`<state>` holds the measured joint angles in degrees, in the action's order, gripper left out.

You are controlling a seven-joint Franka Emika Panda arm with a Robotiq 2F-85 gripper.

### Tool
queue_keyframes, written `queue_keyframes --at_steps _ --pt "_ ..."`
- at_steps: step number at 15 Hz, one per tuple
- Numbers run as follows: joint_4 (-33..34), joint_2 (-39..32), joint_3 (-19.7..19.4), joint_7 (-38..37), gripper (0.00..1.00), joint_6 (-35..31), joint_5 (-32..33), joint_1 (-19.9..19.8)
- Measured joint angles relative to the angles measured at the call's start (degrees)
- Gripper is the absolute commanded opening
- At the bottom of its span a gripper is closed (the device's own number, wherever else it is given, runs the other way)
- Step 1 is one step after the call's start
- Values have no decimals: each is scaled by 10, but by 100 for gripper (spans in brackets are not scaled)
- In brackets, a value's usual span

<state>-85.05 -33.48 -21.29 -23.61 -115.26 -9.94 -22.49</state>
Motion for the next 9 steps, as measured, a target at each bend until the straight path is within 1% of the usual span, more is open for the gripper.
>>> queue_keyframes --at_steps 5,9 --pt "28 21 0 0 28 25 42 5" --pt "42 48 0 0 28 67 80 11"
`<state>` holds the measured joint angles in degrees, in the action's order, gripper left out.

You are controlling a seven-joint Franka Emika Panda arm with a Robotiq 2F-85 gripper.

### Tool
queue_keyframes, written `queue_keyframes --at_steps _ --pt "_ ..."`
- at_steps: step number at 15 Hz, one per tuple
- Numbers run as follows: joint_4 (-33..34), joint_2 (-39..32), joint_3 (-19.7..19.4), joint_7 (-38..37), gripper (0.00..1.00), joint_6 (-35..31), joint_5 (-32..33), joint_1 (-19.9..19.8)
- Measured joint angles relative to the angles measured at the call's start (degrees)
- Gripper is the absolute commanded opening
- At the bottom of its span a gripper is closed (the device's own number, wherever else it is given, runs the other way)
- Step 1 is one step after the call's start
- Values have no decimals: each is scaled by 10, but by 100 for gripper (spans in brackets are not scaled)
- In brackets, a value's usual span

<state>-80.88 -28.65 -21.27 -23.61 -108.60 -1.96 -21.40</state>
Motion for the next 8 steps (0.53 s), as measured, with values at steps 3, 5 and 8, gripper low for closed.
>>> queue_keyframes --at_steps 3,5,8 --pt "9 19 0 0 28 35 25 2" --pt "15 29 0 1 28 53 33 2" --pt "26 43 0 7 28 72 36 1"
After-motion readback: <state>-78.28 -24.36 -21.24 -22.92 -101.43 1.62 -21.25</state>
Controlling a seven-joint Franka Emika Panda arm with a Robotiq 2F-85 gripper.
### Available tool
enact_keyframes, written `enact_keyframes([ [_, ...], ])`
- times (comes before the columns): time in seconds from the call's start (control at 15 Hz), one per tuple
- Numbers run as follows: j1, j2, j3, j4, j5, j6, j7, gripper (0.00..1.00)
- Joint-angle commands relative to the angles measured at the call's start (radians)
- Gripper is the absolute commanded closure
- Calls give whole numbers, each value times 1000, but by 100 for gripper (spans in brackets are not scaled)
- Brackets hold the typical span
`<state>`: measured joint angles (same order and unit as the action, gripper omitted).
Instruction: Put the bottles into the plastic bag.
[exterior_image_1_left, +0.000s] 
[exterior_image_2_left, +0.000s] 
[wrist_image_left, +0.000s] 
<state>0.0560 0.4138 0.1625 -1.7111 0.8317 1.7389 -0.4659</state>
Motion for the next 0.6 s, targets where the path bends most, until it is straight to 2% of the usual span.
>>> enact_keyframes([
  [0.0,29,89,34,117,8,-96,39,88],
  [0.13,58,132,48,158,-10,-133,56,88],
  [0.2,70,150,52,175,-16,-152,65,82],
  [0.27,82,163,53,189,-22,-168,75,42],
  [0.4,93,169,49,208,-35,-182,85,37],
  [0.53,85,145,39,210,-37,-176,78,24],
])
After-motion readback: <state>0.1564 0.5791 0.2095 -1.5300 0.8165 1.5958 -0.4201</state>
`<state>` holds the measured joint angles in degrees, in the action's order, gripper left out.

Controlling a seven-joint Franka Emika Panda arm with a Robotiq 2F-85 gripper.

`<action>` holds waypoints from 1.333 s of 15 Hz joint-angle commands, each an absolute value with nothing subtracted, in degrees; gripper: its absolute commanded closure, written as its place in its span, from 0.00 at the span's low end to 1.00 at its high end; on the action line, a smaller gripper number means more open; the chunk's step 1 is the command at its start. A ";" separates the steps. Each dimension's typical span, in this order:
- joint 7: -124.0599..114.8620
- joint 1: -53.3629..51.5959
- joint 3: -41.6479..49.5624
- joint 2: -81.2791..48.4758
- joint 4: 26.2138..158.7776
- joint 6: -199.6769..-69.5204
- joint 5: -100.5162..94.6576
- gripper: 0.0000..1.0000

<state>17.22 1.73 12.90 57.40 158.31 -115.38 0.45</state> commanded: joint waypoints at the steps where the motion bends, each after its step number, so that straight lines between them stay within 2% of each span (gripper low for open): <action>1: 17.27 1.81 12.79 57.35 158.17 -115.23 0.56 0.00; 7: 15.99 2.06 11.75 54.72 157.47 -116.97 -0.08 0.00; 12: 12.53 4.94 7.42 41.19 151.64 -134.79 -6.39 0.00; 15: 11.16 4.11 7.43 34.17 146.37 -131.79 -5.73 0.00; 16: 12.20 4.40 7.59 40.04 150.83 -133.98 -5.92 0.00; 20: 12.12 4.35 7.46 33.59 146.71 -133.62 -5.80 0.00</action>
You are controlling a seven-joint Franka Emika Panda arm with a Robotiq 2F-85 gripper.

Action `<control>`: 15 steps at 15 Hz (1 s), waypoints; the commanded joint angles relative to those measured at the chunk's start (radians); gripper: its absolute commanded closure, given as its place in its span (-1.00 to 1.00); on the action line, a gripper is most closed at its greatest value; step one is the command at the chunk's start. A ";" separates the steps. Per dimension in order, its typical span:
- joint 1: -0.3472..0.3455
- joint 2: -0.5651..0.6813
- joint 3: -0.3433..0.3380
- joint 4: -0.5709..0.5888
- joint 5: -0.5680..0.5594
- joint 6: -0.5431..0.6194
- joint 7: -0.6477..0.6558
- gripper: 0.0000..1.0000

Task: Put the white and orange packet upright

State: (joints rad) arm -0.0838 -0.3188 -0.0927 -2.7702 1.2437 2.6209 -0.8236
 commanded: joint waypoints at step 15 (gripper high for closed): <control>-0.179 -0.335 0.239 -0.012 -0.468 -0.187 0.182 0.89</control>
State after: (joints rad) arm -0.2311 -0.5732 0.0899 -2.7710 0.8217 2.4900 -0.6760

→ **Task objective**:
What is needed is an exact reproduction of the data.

→ **Answer box**:
`<state>` holds the measured joint angles in degrees, in the action's order, gripper left out.

You are controlling a seven-joint Franka Emika Panda arm with a Robotiq 2F-85 gripper.

### Tool
queue_keyframes, written `queue_keyframes --at_steps _ --pt "_ ..."`
- at_steps: step number at 15 Hz, one per tuple
- Numbers run as follows: joint_4 (-33..34), joint_2 (-39..32), joint_3 (-19.7..19.4), joint_7 (-38..37), gripper (0.00..1.00), joint_6 (-35..31), joint_5 (-32..33), joint_1 (-19.9..19.8)
- Measured joint angles relative to the angles measured at the call's start (degrees)
- Gripper is the absolute commanded opening
- At the bottom of its span a gripper is closed (the device's own number, wherever else it is given, runs the other way)
- Step 1 is one step after the call's start
- Values have no decimals: each is scaled by 10, but by 100 for gripper (spans in brackets are not scaled)
- In brackets, a value's usual span

<state>-85.05 -33.48 -21.29 -23.61 -115.26 -9.94 -22.49</state>
Motion for the next 9 steps, as measured, a target at each bend until the straight path is within 1% of the usual span, more is open for the gripper.
>>> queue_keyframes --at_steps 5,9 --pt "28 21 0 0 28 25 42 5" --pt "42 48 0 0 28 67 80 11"
`<state>` holds the measured joint angles in degrees, in the action's order, gripper left out.

You are controlling a seven-joint Franka Emika Panda arm with a Robotiq 2F-85 gripper.

### Tool
queue_keyframes, written `queue_keyframes --at_steps _ --pt "_ ..."`
- at_steps: step number at 15 Hz, one per tuple
- Numbers run as follows: joint_4 (-33..34), joint_2 (-39..32), joint_3 (-19.7..19.4), joint_7 (-38..37), gripper (0.00..1.00), joint_6 (-35..31), joint_5 (-32..33), joint_1 (-19.9..19.8)
- Measured joint angles relative to the angles measured at the call's start (degrees)
- Gripper is the absolute commanded opening
- At the bottom of its span a gripper is closed (the device's own number, wherever else it is given, runs the other way)
- Step 1 is one step after the call's start
- Values have no decimals: each is scaled by 10, but by 100 for gripper (spans in brackets are not scaled)
- In brackets, a value's usual span

<state>-80.88 -28.65 -21.27 -23.61 -108.60 -1.96 -21.40</state>
Motion for the next 8 steps (0.53 s), as measured, with values at steps 3, 5 and 8, gripper low for closed.
>>> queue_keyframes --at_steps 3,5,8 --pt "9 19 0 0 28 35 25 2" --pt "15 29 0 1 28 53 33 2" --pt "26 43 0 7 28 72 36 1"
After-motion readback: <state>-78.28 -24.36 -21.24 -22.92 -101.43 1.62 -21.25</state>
Controlling a seven-joint Franka Emika Panda arm with a Robotiq 2F-85 gripper.
### Available tool
enact_keyframes, written `enact_keyframes([ [_, ...], ])`
- times (comes before the columns): time in seconds from the call's start (control at 15 Hz), one per tuple
- Numbers run as follows: j1, j2, j3, j4, j5, j6, j7, gripper (0.00..1.00)
- Joint-angle commands relative to the angles measured at the call's start (radians)
- Gripper is the absolute commanded closure
- Calls give whole numbers, each value times 1000, but by 100 for gripper (spans in brackets are not scaled)
- Brackets hold the typical span
`<state>`: measured joint angles (same order and unit as the action, gripper omitted).
Instruction: Put the bottles into the plastic bag.
[exterior_image_1_left, +0.000s] 
[exterior_image_2_left, +0.000s] 
[wrist_image_left, +0.000s] 
<state>0.0560 0.4138 0.1625 -1.7111 0.8317 1.7389 -0.4659</state>
Motion for the next 0.6 s, targets where the path bends most, until it is straight to 2% of the usual span.
>>> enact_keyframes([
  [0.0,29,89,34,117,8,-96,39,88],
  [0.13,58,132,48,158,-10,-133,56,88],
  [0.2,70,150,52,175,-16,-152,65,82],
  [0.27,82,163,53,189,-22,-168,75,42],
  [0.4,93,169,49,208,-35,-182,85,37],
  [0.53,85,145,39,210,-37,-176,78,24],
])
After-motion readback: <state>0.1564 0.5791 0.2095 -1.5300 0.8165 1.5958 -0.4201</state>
`<state>` holds the measured joint angles in degrees, in the action's order, gripper left out.

Controlling a seven-joint Franka Emika Panda arm with a Robotiq 2F-85 gripper.

`<action>` holds waypoints from 1.333 s of 15 Hz joint-angle commands, each an absolute value with nothing subtracted, in degrees; gripper: its absolute commanded closure, written as its place in its span, from 0.00 at the span's low end to 1.00 at its high end; on the action line, a smaller gripper number means more open; the chunk's step 1 is the command at its start. A ";" separates the steps. Each dimension's typical span, in this order:
- joint 7: -124.0599..114.8620
- joint 1: -53.3629..51.5959
- joint 3: -41.6479..49.5624
- joint 2: -81.2791..48.4758
- joint 4: 26.2138..158.7776
- joint 6: -199.6769..-69.5204
- joint 5: -100.5162..94.6576
- gripper: 0.0000..1.0000

<state>17.22 1.73 12.90 57.40 158.31 -115.38 0.45</state> commanded: joint waypoints at the steps where the motion bends, each after its step number, so that straight lines between them stay within 2% of each span (gripper low for open): <action>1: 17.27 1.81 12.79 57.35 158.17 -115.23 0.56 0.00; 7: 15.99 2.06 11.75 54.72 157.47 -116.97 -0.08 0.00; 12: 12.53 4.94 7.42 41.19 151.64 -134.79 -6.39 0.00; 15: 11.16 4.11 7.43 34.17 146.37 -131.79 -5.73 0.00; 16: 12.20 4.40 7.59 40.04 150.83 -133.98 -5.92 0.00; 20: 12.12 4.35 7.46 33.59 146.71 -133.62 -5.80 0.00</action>
You are controlling a seven-joint Franka Emika Panda arm with a Robotiq 2F-85 gripper.

Action `<control>`: 15 steps at 15 Hz (1 s), waypoints; the commanded joint angles relative to those measured at the chunk's start (radians); gripper: its absolute commanded closure, given as its place in its span (-1.00 to 1.00); on the action line, a gripper is most closed at its greatest value; step one is the command at the chunk's start. A ";" separates the steps. Per dimension in order, its typical span:
- joint 1: -0.3472..0.3455
- joint 2: -0.5651..0.6813
- joint 3: -0.3433..0.3380
- joint 4: -0.5709..0.5888
- joint 5: -0.5680..0.5594
- joint 6: -0.5431..0.6194
- joint 7: -0.6477..0.6558
- gripper: 0.0000..1.0000

Task: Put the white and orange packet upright

State: (joints rad) arm -0.0838 -0.3188 -0.0927 -2.7702 1.2437 2.6209 -0.8236
 commanded: joint waypoints at step 15 (gripper high for closed): <control>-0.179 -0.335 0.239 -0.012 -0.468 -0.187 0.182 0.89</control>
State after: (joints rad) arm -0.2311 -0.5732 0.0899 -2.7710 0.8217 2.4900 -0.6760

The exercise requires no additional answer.